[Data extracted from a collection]
====

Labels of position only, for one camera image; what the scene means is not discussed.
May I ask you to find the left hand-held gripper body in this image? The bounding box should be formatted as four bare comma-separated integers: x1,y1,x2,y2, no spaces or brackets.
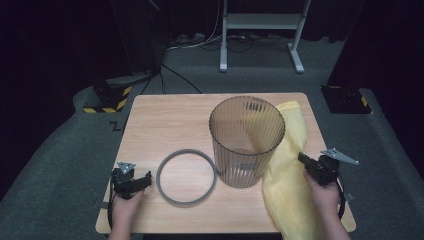
110,161,139,200

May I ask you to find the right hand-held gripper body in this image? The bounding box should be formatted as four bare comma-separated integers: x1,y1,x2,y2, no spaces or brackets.
308,148,360,187

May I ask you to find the gray bin ring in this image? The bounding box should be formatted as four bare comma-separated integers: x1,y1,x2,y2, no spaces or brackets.
155,148,218,206

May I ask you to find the yellow plastic trash bag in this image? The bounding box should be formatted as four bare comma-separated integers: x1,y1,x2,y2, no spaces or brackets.
239,100,329,240

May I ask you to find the brown slatted trash bin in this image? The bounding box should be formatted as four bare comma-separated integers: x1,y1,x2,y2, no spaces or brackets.
208,95,287,189

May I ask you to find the person's left hand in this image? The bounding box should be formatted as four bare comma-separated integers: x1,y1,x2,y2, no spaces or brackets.
111,191,145,231

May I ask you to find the person's right hand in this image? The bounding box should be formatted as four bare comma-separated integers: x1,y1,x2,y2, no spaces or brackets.
303,173,341,214

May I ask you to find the black hazard-striped stand base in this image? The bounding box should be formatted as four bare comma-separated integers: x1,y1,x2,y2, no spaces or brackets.
82,79,133,114

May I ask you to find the white metal stand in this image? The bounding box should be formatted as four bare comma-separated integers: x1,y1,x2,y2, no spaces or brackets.
219,0,313,74

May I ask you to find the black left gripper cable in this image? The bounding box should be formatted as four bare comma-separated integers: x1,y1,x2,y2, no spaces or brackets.
107,173,116,231

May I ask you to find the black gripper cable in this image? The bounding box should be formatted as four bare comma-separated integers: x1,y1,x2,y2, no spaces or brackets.
336,173,348,221
107,173,116,231

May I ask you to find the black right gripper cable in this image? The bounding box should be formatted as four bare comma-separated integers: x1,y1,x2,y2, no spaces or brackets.
336,173,348,221

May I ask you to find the black floor cable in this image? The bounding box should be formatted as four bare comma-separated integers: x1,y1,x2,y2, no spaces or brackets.
160,63,204,95

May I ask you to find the bundle of black cables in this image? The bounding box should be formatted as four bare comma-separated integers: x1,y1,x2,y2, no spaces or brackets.
168,31,291,54

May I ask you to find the white cable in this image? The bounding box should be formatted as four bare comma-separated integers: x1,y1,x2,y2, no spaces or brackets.
166,0,224,51

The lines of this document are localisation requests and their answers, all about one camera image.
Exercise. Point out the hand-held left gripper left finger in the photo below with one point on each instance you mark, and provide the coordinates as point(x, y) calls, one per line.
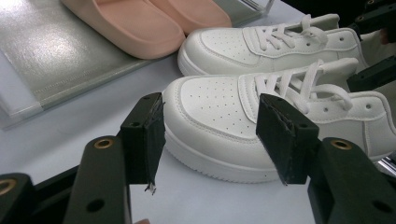
point(99, 174)

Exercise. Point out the pink slipper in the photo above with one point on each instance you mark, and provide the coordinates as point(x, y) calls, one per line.
point(134, 28)
point(193, 14)

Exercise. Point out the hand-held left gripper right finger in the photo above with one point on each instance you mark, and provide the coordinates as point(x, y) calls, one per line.
point(286, 140)

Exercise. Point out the white sneaker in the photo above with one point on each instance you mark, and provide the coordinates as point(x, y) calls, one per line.
point(224, 49)
point(211, 112)

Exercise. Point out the silver metal shoe rack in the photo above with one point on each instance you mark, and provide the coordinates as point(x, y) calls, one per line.
point(56, 56)

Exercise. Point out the pale blue table mat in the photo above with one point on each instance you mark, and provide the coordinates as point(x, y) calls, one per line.
point(218, 202)

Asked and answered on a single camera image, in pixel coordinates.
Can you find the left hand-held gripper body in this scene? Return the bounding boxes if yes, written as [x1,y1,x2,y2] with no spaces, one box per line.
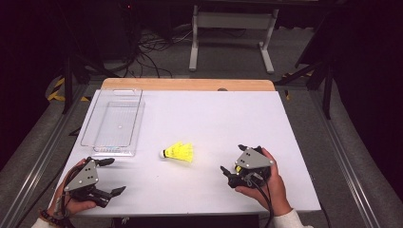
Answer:
[63,158,112,209]

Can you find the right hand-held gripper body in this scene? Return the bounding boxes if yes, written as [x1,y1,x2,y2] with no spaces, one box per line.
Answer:
[227,145,276,190]

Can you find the clear plastic container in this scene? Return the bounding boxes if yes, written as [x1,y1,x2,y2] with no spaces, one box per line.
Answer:
[80,88,146,158]

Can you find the person's left hand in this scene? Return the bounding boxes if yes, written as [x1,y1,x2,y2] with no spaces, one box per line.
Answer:
[48,159,98,217]

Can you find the person's right hand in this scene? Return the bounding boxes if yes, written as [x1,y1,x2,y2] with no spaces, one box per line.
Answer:
[234,147,293,219]

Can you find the black flat device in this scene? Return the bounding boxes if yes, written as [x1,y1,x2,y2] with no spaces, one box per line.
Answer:
[112,214,260,228]

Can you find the wooden table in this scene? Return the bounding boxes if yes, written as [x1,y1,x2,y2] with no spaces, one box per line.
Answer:
[100,77,277,92]

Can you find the yellow black floor tape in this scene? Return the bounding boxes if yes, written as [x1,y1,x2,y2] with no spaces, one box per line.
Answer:
[47,77,91,103]

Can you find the black metal stand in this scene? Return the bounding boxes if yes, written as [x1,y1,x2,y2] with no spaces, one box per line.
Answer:
[273,59,335,121]
[61,53,122,116]

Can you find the left hand-held gripper cable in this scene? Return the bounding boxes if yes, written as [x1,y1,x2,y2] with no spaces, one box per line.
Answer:
[59,163,82,228]

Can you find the hand-held gripper cable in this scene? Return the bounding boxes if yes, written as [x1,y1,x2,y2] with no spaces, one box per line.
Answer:
[59,163,82,228]
[248,175,276,228]

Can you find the right hand-held gripper cable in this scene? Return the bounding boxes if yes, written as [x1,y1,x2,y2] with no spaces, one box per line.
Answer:
[248,175,276,228]

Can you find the aluminium floor rail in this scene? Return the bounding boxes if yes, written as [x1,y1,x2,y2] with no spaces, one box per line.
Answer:
[308,89,382,228]
[0,85,93,228]

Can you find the dark bead bracelet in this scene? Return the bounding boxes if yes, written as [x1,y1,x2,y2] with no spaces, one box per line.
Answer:
[38,208,65,227]

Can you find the bundle of floor cables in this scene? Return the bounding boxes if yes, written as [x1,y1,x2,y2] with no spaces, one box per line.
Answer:
[123,28,195,79]

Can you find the white metal table frame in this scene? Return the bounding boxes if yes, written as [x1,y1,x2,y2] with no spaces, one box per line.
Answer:
[188,4,280,75]

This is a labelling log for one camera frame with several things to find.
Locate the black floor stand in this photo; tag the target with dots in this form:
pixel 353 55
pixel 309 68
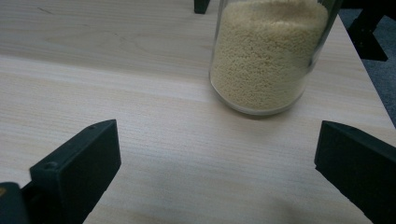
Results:
pixel 367 34

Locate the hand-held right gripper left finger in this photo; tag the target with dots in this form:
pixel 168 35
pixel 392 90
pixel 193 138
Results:
pixel 77 165

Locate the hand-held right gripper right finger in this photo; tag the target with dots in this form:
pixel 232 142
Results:
pixel 358 165

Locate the glass jar of yellow grains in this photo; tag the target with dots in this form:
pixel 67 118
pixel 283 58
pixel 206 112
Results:
pixel 264 59

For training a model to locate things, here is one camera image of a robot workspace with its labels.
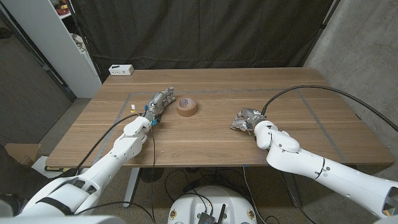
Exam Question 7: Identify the white power strip box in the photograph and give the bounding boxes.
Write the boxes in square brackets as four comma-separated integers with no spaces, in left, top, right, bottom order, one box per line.
[108,64,135,77]

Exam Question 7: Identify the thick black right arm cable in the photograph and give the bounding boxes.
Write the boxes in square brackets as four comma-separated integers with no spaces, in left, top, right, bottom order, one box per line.
[261,84,398,133]

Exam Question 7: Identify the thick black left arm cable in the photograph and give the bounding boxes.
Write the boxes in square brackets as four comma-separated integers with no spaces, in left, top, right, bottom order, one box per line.
[46,113,142,181]

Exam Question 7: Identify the white table leg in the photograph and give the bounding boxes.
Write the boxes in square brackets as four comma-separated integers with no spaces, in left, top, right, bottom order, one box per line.
[123,167,141,208]

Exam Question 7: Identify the black round perforated disc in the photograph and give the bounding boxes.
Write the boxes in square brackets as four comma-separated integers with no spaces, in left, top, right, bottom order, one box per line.
[139,167,165,184]

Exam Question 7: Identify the red plastic item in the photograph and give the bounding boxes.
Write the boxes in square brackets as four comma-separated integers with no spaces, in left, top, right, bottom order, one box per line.
[51,0,71,16]

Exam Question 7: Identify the black backdrop frame pole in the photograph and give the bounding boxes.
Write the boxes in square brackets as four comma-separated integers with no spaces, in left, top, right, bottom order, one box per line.
[300,0,341,68]

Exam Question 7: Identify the grey cable clutter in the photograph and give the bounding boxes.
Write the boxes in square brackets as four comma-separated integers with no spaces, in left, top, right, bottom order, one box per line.
[72,32,90,54]

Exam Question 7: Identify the black fabric mass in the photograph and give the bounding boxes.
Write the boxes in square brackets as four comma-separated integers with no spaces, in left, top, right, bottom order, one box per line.
[0,146,52,208]

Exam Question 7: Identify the brown cardboard box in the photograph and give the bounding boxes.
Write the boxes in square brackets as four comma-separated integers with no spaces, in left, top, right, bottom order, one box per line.
[2,142,42,167]

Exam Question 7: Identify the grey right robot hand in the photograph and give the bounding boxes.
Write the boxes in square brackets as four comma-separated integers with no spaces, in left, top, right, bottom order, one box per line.
[229,108,267,131]

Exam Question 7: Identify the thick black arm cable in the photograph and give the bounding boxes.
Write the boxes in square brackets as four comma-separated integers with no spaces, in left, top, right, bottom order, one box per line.
[261,84,398,133]
[46,113,142,181]

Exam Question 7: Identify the black antenna module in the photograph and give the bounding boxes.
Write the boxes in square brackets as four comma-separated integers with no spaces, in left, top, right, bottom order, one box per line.
[197,203,227,224]

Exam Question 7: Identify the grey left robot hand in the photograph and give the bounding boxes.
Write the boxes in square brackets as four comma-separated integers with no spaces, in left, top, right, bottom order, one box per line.
[143,86,177,123]

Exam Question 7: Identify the white cabinet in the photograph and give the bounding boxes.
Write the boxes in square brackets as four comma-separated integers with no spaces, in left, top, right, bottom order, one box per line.
[0,0,103,99]

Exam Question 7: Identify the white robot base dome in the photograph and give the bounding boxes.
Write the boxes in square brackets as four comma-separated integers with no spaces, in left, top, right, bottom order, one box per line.
[167,185,258,224]

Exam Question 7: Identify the black floor cable bundle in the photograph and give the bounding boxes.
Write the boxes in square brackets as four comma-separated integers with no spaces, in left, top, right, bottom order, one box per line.
[164,167,249,203]

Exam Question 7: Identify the thin black hanging cable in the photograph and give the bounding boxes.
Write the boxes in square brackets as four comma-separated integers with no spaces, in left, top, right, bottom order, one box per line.
[149,123,157,224]

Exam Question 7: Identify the black fabric backdrop curtain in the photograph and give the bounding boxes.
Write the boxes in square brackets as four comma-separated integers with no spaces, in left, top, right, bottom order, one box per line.
[70,0,336,83]

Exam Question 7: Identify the brown tape roll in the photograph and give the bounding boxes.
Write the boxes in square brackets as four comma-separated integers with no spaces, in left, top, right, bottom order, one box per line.
[176,96,198,118]

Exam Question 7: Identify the white flat box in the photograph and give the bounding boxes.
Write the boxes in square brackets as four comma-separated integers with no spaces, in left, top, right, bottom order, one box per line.
[30,155,78,180]

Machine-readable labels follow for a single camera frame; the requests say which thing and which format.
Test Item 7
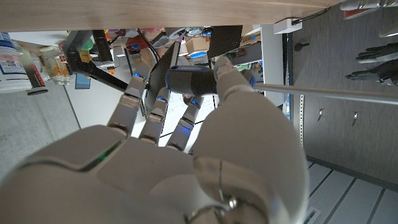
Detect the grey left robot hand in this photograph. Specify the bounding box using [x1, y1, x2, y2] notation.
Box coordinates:
[340, 0, 398, 38]

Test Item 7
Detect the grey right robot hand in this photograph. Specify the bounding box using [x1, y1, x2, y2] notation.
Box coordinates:
[0, 55, 312, 224]

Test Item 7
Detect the black handled screwdriver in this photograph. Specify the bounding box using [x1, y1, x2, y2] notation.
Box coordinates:
[164, 65, 398, 106]

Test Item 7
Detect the black white motion glove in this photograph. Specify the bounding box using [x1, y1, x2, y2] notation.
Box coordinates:
[356, 42, 398, 64]
[345, 62, 398, 85]

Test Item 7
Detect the white power box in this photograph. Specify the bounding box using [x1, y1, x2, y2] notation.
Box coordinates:
[273, 18, 303, 34]

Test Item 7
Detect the large black monitor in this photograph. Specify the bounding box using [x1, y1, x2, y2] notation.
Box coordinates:
[143, 40, 182, 118]

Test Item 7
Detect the laptop with blue screen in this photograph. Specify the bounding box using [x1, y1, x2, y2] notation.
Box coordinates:
[74, 73, 92, 90]

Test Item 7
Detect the white shelf unit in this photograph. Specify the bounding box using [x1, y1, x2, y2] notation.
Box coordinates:
[228, 24, 284, 108]

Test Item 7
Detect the printed cardboard box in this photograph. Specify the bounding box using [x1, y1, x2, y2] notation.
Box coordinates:
[241, 32, 262, 47]

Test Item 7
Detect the clear bottle yellow label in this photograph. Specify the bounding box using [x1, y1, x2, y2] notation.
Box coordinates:
[56, 54, 71, 85]
[42, 46, 59, 85]

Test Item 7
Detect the small cardboard box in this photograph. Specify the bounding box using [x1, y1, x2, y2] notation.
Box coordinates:
[185, 36, 210, 54]

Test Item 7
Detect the white canister blue label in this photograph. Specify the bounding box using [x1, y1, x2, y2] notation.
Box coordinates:
[0, 32, 32, 94]

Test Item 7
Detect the black power box cable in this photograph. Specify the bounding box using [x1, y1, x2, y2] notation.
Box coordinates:
[292, 7, 330, 26]

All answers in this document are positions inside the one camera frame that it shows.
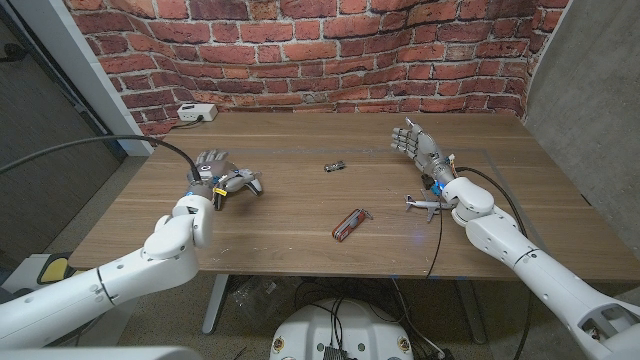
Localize black floor cable bundle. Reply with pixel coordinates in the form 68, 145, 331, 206
294, 278, 401, 324

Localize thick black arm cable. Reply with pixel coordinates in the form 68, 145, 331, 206
0, 133, 203, 182
455, 165, 534, 360

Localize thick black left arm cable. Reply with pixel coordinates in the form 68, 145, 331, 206
0, 133, 203, 182

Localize white toy airplane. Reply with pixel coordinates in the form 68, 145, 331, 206
404, 189, 454, 223

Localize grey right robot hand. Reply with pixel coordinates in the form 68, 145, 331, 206
390, 117, 457, 185

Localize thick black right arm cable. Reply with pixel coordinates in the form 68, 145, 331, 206
455, 165, 534, 360

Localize grey table leg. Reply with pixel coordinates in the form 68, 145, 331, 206
201, 273, 231, 335
454, 279, 489, 345

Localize red folding multi-tool screwdriver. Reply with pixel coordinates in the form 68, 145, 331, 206
331, 207, 374, 243

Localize white door frame post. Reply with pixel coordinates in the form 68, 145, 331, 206
9, 0, 154, 157

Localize white robot torso edge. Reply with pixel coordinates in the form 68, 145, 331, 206
0, 346, 204, 360

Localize white yellow foot pedal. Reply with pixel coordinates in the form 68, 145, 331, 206
9, 252, 76, 294

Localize black power strip cable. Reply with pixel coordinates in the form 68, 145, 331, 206
169, 115, 204, 130

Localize black door handle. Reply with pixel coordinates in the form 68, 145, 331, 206
0, 42, 30, 64

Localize white floor cable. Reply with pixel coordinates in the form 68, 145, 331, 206
391, 278, 444, 357

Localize white black game controller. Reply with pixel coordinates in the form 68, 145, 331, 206
212, 168, 264, 212

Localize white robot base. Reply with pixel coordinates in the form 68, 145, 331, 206
269, 298, 415, 360

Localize white power strip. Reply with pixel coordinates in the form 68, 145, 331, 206
176, 102, 219, 123

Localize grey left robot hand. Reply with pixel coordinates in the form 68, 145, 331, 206
185, 148, 241, 201

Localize thin black right camera cable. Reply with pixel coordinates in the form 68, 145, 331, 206
427, 207, 445, 279

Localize clear plastic bag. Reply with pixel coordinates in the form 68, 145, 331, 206
232, 277, 296, 321

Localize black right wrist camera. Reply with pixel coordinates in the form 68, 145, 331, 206
421, 172, 446, 197

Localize red brick printed backdrop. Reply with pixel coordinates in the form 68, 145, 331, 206
62, 0, 571, 149

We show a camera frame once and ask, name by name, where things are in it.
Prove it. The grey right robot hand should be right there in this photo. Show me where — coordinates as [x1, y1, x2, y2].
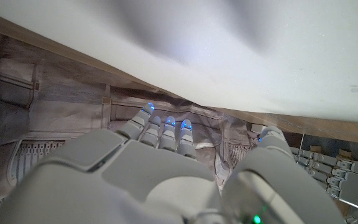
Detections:
[0, 102, 347, 224]

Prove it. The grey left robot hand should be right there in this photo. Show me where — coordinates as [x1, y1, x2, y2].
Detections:
[290, 146, 358, 224]

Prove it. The white memory foam sheet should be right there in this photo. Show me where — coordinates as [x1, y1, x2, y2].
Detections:
[0, 0, 358, 125]

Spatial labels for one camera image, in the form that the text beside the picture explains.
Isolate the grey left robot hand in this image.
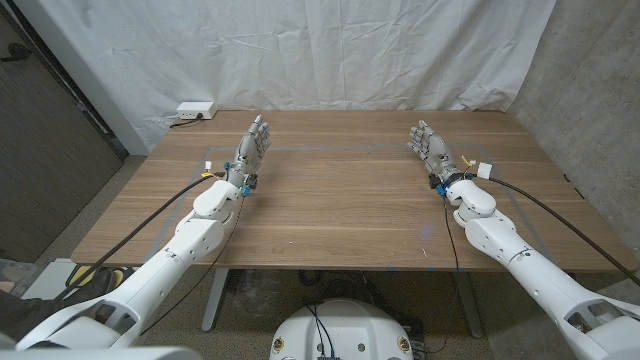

====

◆ **EXERCISE BRIEF**
Go through the records above and, whenever a line includes the word "flat", copy it.

◆ **SOLUTION TO THE EXERCISE**
Can you find the black flat device in this scene? Return the bounding boxes if yes, written as [x1,y1,x2,y2] with no spaces, one box per line.
Exam Question 7: Identify the white flat box in the photograph and give the bounding boxes.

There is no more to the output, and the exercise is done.